## Problem to work on
Reproduce all the data verbatim.

--*--

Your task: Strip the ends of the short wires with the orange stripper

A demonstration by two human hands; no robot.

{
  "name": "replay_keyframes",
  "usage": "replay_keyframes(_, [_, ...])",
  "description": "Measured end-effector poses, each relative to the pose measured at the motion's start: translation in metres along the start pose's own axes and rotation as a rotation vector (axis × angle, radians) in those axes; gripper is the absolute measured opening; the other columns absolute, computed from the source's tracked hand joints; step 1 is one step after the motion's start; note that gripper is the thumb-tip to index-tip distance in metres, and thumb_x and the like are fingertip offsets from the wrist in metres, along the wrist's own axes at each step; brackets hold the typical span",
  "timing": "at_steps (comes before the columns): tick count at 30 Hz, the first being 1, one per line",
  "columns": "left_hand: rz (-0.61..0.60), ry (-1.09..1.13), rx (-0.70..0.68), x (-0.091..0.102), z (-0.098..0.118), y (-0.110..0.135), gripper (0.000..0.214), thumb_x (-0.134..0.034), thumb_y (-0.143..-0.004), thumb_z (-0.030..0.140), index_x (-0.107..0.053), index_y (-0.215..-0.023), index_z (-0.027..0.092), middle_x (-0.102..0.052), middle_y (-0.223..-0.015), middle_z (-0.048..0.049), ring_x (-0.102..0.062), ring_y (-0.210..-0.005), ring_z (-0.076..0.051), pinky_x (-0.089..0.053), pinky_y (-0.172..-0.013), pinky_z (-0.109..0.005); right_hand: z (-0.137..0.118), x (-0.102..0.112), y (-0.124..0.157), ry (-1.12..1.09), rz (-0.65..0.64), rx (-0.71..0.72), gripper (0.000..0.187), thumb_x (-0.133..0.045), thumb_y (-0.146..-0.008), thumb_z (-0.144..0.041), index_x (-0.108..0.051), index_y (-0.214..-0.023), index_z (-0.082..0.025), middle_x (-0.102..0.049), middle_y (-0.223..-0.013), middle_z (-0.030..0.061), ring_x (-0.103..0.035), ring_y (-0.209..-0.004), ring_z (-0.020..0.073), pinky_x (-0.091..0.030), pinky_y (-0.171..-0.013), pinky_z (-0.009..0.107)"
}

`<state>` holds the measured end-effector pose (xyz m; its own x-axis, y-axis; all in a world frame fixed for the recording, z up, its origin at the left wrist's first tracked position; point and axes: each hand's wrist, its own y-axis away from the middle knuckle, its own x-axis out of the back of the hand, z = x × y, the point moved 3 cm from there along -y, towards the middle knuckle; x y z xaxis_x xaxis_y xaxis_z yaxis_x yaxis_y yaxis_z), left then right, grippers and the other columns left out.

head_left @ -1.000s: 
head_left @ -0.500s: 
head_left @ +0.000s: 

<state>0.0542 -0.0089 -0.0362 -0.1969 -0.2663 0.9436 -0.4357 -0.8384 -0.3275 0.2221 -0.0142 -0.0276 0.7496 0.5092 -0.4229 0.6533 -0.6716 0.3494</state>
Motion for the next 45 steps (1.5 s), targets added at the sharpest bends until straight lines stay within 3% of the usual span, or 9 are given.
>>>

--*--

## Answer to the problem
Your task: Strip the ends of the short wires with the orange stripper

A demonstration by two human hands; no robot.

{
  "name": "replay_keyframes",
  "usage": "replay_keyframes(_, [_, ...])",
  "description": "Measured end-effector poses, each relative to the pose measured at the motion's start: translation in metres along the start pose's own axes and rotation as a rotation vector (axis × angle, radians) in those axes; gripper is the absolute measured opening; the other columns absolute, computed from the source's tracked hand joints; step 1 is one step after the motion's start; note that gripper is the thumb-tip to index-tip distance in metres, and thumb_x and the like are fingertip offsets from the wrist in metres, along the wrist's own axes at each step; brackets hold the typical span",
  "timing": "at_steps (comes before the columns): tick count at 30 Hz, the first being 1, one per line",
  "columns": "left_hand: rz (-0.61..0.60), ry (-1.09..1.13), rx (-0.70..0.68), x (-0.091..0.102), z (-0.098..0.118), y (-0.110..0.135), gripper (0.000..0.214), thumb_x (-0.134..0.034), thumb_y (-0.143..-0.004), thumb_z (-0.030..0.140), index_x (-0.107..0.053), index_y (-0.215..-0.023), index_z (-0.027..0.092), middle_x (-0.102..0.052), middle_y (-0.223..-0.015), middle_z (-0.048..0.049), ring_x (-0.102..0.062), ring_y (-0.210..-0.005), ring_z (-0.076..0.051), pinky_x (-0.089..0.053), pinky_y (-0.172..-0.013), pinky_z (-0.109..0.005); right_hand: z (-0.137..0.118), x (-0.102..0.112), y (-0.124..0.157), ry (-1.12..1.09), rz (-0.65..0.64), rx (-0.71..0.72), gripper (0.000..0.187), thumb_x (-0.133..0.045), thumb_y (-0.146..-0.008), thumb_z (-0.144..0.041), index_x (-0.108..0.051), index_y (-0.214..-0.023), index_z (-0.082..0.025), middle_x (-0.102..0.049), middle_y (-0.223..-0.013), middle_z (-0.030..0.061), ring_x (-0.103..0.035), ring_y (-0.209..-0.004), ring_z (-0.020..0.073), pinky_x (-0.091..0.030), pinky_y (-0.171..-0.013), pinky_z (-0.009..0.107)"
}

`<state>` holds the measured end-effector pose (xyz m; its own x-axis, y-axis; all in a world frame fixed for the recording, z up, its origin at the left wrist's first tracked position; point and axes: each hand's wrist, its own y-axis away from the middle knuckle, its own x-axis out of the back of the hand, z = x × y, the point moved 3 cm from there along -y, towards the middle knuckle; x y z xaxis_x xaxis_y xaxis_z yaxis_x yaxis_y yaxis_z), left then right, grippers and the other columns left out.

head_left @ -1.000s: 
head_left @ -0.500s: 
head_left @ +0.000s: 

<state>0.0542 -0.0089 -0.0362 -0.1969 -0.2663 0.9436 -0.4357 -0.8384 -0.3275 0.2221 -0.0142 -0.0276 0.7496 0.5092 -0.4229 0.6533 -0.6716 0.3494</state>
Motion for the next 45 steps (1.5 s), targets added at the sharpest bends until straight lines stay within 3% of the usual span, or 9 are given.
>>>

No additional output is expected.